We study evolutionary methods for the optimization of optical systems
The development of optical systems usually involves an optimization stage in which a set of parameters leading to maximum efficiency is sought. The complexity of these optimization problems increases exponentially with the number of parameters to be determined. We have developed evolutionary methods (genetic algorithms, PSO) to solve these optimization problems more efficiently.
The general idea behind a genetic algorithm is to work with a population of individuals representing possible solutions to the problem under consideration. The best individuals are selected. Their parameters are subjected to crossover and mutation to determine new individuals for the next generation. This strategy is repeated from generation to generation until the population converges towards the global optimum of the problem.
A multi-objective genetic algorithm has been developed for the optimization of systems for which several objectives must be achieved. The genetic algorithm can be easily coupled with any external software used for modeling the system under consideration. It will run massively in parallel on CECI's supercomputers and on Tier-1, using the computing resources of the PTCI technology platform.
New algorithms are currently being developed. Among them, particle swarm optimization (PSO) is inspired by the dynamics of bird flocks.

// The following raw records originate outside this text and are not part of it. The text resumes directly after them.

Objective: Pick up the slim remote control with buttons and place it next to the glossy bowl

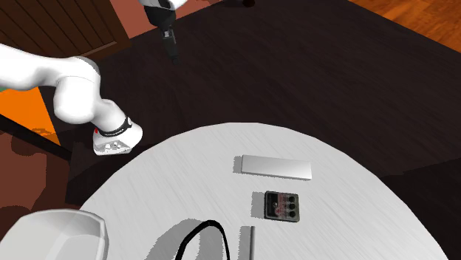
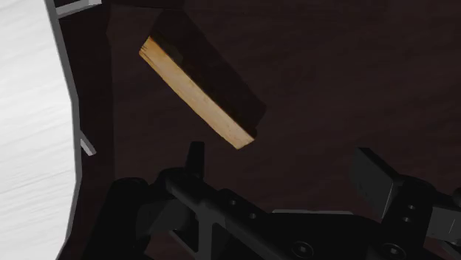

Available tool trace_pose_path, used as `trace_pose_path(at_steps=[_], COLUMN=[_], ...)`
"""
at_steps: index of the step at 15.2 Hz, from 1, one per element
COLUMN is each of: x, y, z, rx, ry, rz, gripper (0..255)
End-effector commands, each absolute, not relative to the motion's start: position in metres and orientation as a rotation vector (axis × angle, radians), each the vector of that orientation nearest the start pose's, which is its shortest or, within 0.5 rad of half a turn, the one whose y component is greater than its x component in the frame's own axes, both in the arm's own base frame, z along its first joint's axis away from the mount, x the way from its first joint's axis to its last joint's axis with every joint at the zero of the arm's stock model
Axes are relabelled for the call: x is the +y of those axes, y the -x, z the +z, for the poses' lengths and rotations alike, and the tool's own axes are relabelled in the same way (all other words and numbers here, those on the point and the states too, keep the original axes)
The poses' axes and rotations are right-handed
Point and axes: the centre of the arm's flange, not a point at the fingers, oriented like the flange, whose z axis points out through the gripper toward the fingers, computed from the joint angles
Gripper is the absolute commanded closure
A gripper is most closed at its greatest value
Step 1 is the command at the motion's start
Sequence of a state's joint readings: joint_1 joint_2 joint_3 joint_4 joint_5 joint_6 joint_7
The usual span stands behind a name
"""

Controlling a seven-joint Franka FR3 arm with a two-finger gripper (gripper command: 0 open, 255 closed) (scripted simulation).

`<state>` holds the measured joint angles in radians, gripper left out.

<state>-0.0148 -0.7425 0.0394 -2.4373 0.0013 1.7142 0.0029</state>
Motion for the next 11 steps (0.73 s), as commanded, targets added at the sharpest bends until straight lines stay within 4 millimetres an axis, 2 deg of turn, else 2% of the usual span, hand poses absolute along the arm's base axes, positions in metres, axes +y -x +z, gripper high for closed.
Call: trace_pose_path(at_steps=[1, 11], x=[0.011, -0.098], y=[-0.328, -0.399], z=[0.55, 0.524], rx=[-0.018, 0.074], ry=[3.167, 3.164], rz=[-0.03, -0.025], gripper=[0, 0])
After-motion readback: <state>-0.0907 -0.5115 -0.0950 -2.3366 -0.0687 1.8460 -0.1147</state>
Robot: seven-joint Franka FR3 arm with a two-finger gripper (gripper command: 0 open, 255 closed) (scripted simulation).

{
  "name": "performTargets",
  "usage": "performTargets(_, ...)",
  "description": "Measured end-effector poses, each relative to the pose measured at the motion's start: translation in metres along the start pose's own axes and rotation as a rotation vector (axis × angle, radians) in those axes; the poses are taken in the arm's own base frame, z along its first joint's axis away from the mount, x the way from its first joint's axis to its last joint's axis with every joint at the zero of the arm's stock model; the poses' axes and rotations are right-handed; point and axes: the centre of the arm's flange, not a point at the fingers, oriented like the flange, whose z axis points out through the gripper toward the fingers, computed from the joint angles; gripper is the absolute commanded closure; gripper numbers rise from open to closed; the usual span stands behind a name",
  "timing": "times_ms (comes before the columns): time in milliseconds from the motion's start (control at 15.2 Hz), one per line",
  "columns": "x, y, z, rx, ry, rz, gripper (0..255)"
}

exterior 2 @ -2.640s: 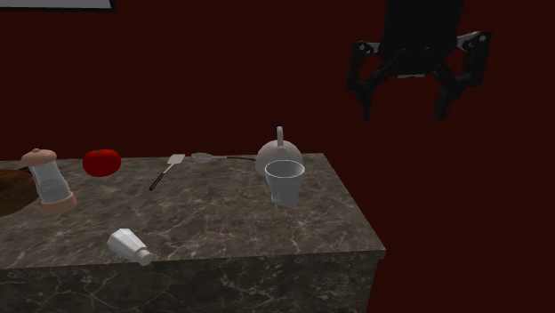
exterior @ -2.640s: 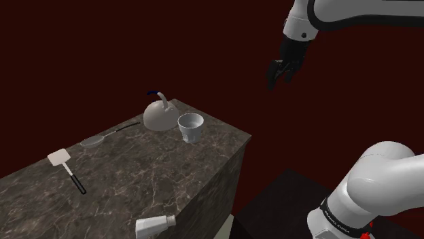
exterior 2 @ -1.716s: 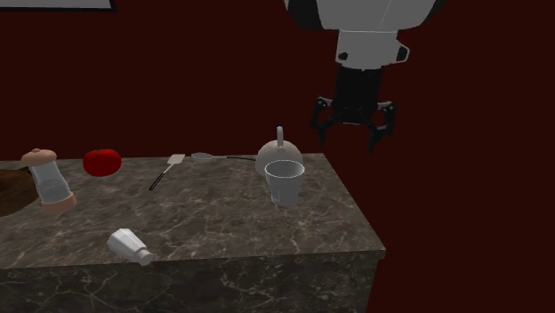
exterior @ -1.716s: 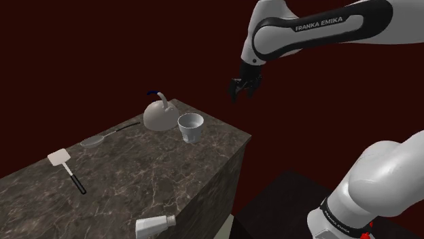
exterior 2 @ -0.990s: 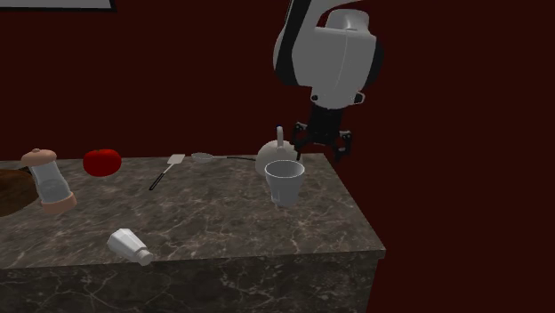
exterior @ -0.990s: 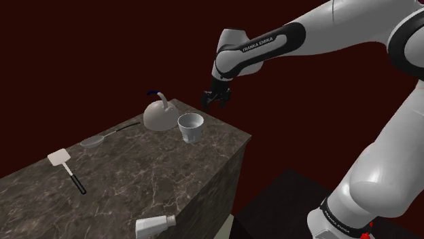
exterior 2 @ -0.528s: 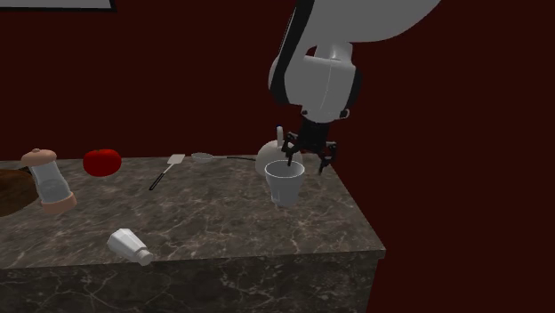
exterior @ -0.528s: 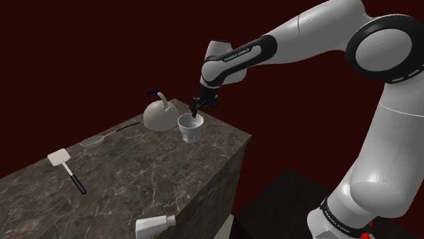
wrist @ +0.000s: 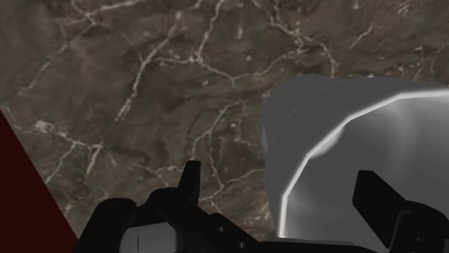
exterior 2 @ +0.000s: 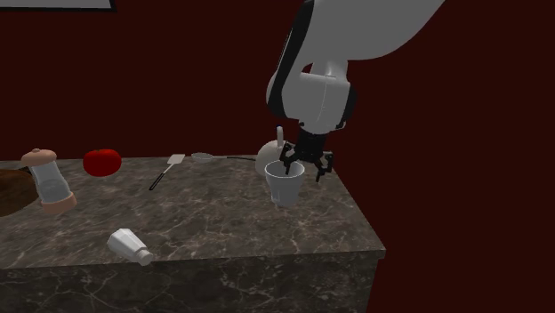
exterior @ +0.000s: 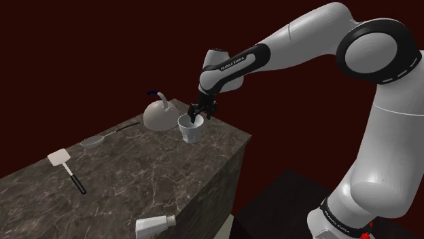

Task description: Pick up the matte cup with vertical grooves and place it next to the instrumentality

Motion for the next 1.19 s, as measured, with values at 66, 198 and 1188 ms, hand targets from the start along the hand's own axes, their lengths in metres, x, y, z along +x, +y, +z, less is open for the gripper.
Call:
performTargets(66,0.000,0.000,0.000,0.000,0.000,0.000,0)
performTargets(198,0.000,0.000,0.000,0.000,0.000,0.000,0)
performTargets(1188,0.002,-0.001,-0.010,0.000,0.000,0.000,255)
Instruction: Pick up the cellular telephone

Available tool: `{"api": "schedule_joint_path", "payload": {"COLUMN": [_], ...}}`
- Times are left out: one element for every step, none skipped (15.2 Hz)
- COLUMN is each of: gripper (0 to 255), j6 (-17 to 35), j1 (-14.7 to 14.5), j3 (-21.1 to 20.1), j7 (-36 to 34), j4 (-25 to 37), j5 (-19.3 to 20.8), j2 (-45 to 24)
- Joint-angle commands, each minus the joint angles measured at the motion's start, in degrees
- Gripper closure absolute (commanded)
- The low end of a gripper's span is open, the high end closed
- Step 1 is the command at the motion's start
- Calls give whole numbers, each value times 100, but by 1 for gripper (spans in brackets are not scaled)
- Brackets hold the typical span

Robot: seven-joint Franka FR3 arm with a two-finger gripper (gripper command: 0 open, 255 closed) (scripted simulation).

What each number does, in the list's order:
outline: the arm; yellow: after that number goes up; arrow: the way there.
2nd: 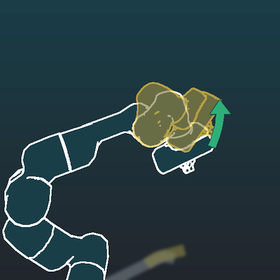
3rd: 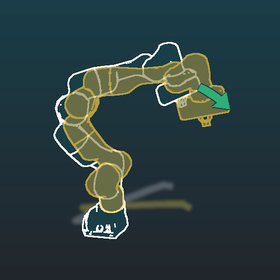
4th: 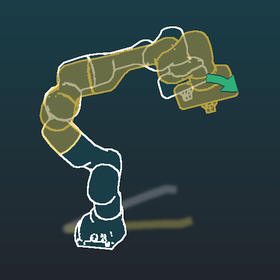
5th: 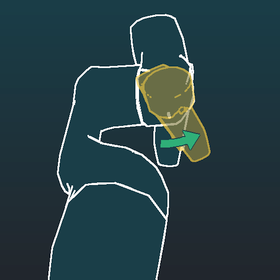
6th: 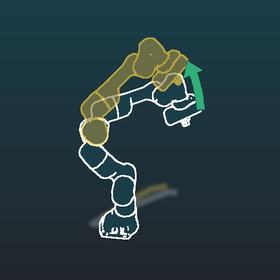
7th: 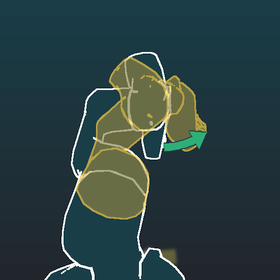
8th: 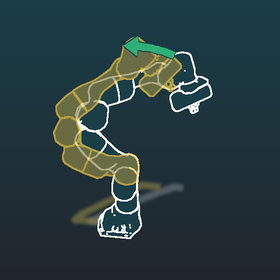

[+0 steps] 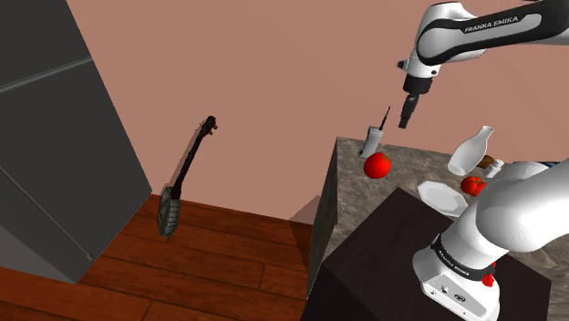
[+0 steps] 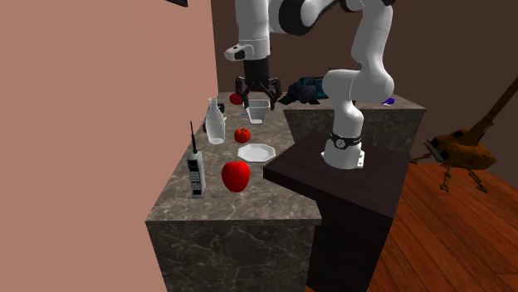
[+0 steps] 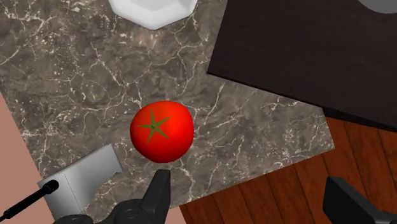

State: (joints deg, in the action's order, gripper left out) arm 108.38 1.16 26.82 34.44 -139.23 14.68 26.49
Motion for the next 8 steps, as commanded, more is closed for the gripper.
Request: {"api": "schedule_joint_path", "payload": {"gripper": [0,0,0,0,0,0,0,0], "j6": [295,445,591,734,871,1003,1127,1242], "j1": [-69,-108,-146,-188,-227,-261,-290,-310], "j3": [243,369,490,610,723,827,922,1005], "j7": [410,622,840,1066,1300,1543,1795,2055], "j4": [156,244,340,444,556,676,804,939], "j5": [-17,-53,-108,-180,-273,-387,-522,-678], "j2": [-398,-617,-846,-1081,-1326,-1578,-1839,-2107]}}
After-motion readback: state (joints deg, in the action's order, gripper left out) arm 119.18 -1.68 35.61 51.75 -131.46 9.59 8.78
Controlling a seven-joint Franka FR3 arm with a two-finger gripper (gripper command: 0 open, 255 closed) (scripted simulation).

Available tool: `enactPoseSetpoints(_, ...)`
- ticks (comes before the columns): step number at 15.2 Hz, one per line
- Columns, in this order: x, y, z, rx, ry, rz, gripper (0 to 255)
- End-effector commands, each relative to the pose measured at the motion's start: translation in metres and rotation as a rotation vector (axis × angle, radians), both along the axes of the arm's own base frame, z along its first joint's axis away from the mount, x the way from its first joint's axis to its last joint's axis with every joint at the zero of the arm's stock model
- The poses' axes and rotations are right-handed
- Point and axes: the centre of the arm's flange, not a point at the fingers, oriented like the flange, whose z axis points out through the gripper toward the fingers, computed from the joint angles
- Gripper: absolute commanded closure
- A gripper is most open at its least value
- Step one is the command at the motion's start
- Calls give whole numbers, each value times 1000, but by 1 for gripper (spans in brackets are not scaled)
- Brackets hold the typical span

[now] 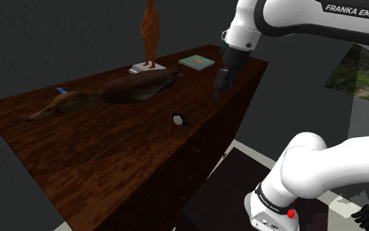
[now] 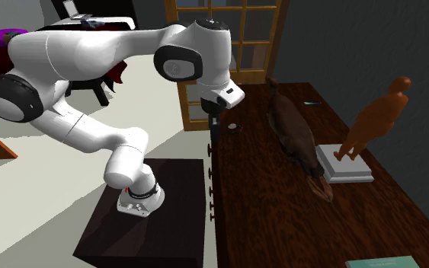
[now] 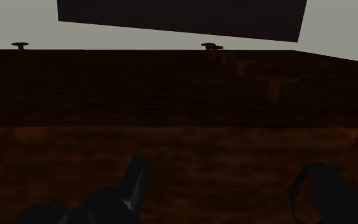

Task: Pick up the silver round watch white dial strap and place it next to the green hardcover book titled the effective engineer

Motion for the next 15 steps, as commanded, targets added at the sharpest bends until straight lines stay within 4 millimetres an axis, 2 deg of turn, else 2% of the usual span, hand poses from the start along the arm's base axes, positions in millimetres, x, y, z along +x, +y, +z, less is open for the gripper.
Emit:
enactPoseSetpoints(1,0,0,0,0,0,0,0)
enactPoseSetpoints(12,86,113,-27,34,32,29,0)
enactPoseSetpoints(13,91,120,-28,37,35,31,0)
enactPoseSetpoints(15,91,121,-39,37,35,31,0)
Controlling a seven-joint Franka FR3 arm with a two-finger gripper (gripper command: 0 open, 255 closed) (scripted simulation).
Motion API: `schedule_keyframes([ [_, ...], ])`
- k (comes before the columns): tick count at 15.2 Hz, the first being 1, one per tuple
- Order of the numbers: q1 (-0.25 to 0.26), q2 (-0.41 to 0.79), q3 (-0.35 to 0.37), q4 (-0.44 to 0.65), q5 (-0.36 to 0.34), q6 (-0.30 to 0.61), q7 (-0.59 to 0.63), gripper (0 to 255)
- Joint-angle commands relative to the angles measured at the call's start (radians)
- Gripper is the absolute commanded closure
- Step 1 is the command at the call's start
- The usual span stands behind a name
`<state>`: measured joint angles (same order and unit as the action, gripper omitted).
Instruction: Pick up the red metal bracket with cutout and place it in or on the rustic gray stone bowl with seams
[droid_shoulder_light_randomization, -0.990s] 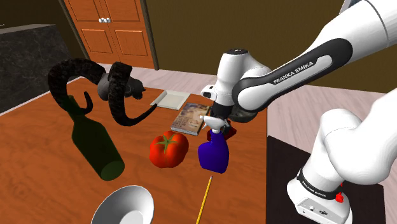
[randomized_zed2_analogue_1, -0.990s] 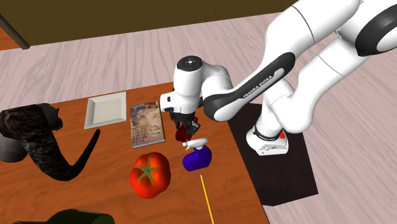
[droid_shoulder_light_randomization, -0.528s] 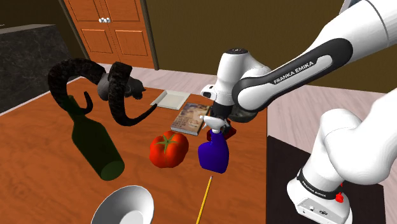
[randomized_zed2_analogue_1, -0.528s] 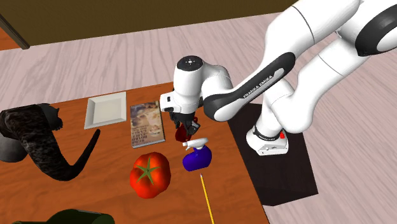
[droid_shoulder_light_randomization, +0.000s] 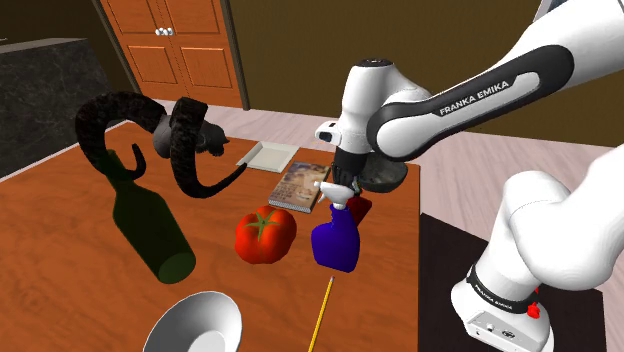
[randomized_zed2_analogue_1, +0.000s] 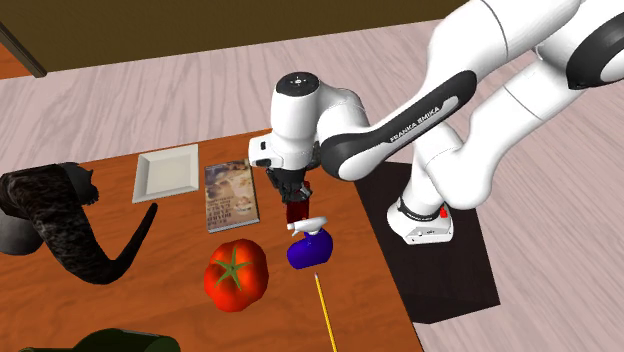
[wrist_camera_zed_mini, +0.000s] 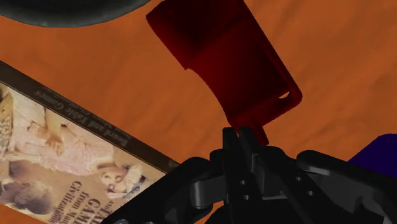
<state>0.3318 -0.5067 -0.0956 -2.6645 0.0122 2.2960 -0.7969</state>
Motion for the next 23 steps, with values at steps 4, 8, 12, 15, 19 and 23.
schedule_keyframes([
  [4, 0.026, -0.065, -0.078, -0.052, -0.057, -0.012, -0.263, 0],
  [8, 0.066, -0.136, -0.236, -0.091, -0.179, -0.034, -0.718, 0],
  [12, 0.071, -0.091, -0.248, -0.118, -0.18, 0.037, -0.72, 0],
  [15, 0.078, -0.046, -0.26, -0.139, -0.179, 0.103, -0.724, 0],
  [19, 0.078, -0.046, -0.26, -0.139, -0.179, 0.103, -0.724, 0],
  [23, 0.078, -0.046, -0.26, -0.139, -0.179, 0.103, -0.724, 0],
])
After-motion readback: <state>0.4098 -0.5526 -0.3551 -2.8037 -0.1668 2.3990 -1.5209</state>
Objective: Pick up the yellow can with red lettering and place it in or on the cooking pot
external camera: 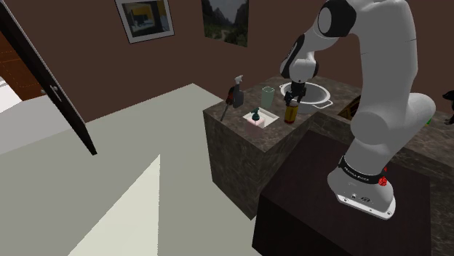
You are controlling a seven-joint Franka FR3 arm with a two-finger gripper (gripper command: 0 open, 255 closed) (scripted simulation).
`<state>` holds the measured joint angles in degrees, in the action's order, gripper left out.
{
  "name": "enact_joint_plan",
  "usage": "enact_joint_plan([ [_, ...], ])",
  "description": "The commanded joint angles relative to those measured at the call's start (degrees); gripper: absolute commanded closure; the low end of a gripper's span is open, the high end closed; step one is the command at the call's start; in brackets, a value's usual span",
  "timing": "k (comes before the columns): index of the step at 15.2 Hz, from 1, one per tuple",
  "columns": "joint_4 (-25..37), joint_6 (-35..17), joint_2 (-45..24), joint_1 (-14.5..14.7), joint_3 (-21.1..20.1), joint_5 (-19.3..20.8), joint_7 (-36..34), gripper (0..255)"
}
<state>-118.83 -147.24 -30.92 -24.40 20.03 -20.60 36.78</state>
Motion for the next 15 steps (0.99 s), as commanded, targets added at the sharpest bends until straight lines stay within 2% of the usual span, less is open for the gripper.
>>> enact_joint_plan([
  [1, -0.23, -1.35, -1.84, 0.15, -0.46, -0.03, 0.21, 255],
  [7, -0.44, -1.65, -1.96, 0.02, -0.58, -0.1, 0.33, 255],
  [15, -1.48, 2.48, 3.36, 1.93, 1.96, 2.94, -1.75, 255],
])
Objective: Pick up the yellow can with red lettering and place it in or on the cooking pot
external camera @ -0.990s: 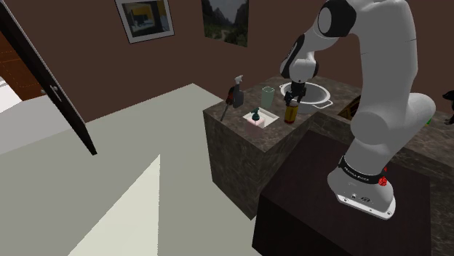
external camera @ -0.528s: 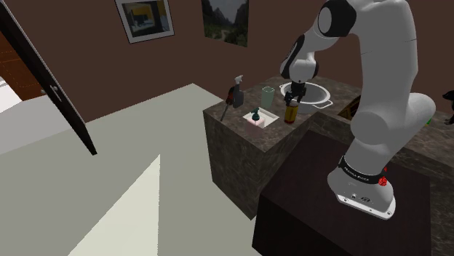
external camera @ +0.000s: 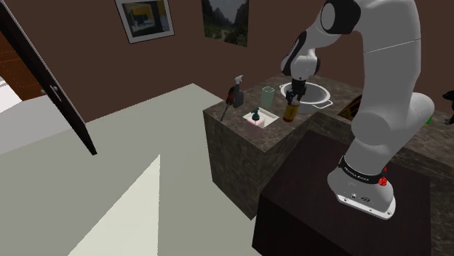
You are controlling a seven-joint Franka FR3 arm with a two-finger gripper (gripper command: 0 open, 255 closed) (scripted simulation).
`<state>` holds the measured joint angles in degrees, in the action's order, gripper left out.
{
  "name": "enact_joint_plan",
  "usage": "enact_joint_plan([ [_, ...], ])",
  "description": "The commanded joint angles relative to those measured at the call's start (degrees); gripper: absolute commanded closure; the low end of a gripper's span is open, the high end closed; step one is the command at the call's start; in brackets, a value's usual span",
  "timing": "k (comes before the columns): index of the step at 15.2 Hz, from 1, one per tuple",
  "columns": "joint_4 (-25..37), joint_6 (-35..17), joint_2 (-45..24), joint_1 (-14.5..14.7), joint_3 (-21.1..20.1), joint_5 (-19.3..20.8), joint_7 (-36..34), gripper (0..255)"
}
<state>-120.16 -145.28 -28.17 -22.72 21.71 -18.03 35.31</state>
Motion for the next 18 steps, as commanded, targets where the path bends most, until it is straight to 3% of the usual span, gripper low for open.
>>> enact_joint_plan([
  [1, -0.22, 1.07, 1.25, 0.48, 0.59, 0.76, -0.55, 255],
  [18, 0.53, 11.09, 11.37, 3.53, 4.66, 7.57, -5.12, 255],
])
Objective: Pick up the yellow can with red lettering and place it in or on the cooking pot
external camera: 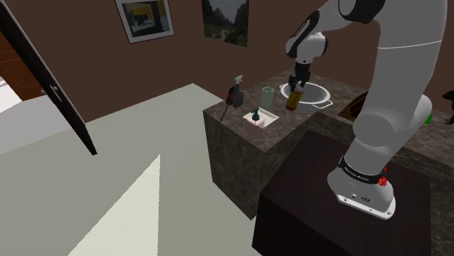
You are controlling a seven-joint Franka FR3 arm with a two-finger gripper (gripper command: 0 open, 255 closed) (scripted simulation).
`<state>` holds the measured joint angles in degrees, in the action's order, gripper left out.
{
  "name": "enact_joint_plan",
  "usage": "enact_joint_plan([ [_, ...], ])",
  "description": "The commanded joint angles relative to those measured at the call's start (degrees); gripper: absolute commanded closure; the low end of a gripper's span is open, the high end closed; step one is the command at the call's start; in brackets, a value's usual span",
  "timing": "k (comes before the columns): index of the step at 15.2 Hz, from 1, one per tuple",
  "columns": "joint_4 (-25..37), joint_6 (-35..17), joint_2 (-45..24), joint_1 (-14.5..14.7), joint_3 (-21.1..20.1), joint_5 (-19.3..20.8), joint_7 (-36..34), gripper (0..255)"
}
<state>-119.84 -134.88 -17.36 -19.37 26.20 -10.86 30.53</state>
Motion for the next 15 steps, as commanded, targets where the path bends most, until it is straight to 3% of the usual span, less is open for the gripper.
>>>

It is also used to determine the global optimum of problems.
Applications
Optimization of light-emitting diodes (LEDs), thermal solar panels, photovoltaic panels, metamaterial superabsorbers.
Representative publications
- A. Mayer, L. Gaouyat, D. Nicolay, T. Carletti and O. Deparis, Multi-objective genetic algorithm for the optimization of a flat-plate solar thermal collector, Optics Express 22, A1641 (2014)
- A. Mayer and A. Bay, Optimization by a genetic algorithm of the light-extraction efficiency of a GaN light-emitting diode, Journal of Optics 17, 025002 (2015)
- A. Mayer, J. Muller, A. Herman and O. Deparis, Optimized absorption of solar radiations in nano-structured thin films of crystalline silicon via a genetic algorithm, Proceedings of SPIE 9546, 95461N-01 (2015)
- A. Razzaq, A. Mayer, V. Depauw, I. Gordon, A.T. Hajjiah and J. Poortmans, Application of a genetic algorithm in four-terminal perovskite/crystalline-silicon tandem devices, IEEE Journal of Photovoltaics 10, 1689 (2020)
- A. Mayer, H. Bi, S. Griesse-Nascimento, B. Hackens, J. Loicq, E. Mazur, O. Deparis and M. Lobet, Genetic-algorithm-aided ultra-broadband perfect absorbers using plasmonic metamaterials, Optics Express 30, 1167 (2022)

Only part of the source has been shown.